→ WHAT TO WORK ON
Which lines of the listing below contain the word "base"? Return them.
§ §
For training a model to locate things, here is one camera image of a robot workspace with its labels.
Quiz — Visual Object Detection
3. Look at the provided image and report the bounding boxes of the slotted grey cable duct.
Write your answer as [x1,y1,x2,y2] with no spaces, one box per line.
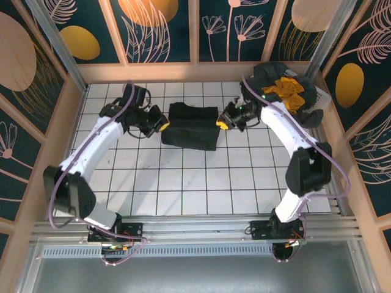
[41,246,276,258]

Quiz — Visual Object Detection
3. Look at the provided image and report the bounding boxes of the aluminium corner post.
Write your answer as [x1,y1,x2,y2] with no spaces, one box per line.
[305,0,358,79]
[26,0,90,94]

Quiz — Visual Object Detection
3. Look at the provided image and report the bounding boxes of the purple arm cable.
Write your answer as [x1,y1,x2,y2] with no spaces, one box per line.
[241,78,351,264]
[48,81,150,267]

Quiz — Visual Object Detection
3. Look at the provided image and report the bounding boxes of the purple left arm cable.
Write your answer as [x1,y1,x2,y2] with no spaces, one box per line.
[48,81,150,267]

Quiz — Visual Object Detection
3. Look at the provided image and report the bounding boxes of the aluminium rail frame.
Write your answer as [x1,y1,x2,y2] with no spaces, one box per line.
[29,214,364,245]

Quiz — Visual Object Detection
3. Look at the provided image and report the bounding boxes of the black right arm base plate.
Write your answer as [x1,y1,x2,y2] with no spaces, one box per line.
[246,219,306,245]

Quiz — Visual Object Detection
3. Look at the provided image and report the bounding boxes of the grey metal sheet tray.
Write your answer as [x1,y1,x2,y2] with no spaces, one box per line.
[13,239,381,293]

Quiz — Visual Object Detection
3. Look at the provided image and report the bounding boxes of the black t-shirt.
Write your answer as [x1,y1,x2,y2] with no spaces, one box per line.
[161,102,220,152]

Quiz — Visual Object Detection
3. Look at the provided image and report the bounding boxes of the small circuit board with wires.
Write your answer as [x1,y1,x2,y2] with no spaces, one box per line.
[100,242,135,255]
[285,237,307,248]

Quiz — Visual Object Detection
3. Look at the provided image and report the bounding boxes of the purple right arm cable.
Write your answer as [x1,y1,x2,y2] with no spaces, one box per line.
[241,78,351,264]

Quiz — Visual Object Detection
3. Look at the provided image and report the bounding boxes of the white laundry basket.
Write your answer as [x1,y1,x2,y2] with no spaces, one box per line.
[253,61,324,129]

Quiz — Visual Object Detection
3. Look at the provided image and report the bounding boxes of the yellow t-shirt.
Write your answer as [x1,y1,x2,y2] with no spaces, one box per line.
[261,76,306,115]

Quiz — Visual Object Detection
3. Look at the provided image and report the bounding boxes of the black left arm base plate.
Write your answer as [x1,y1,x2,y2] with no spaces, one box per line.
[87,222,144,244]
§ §
→ TASK RESULT
3. Look at the provided image and report the bounding boxes of the black right arm base plate.
3. Look at the provided image and report the bounding boxes of the black left arm base plate.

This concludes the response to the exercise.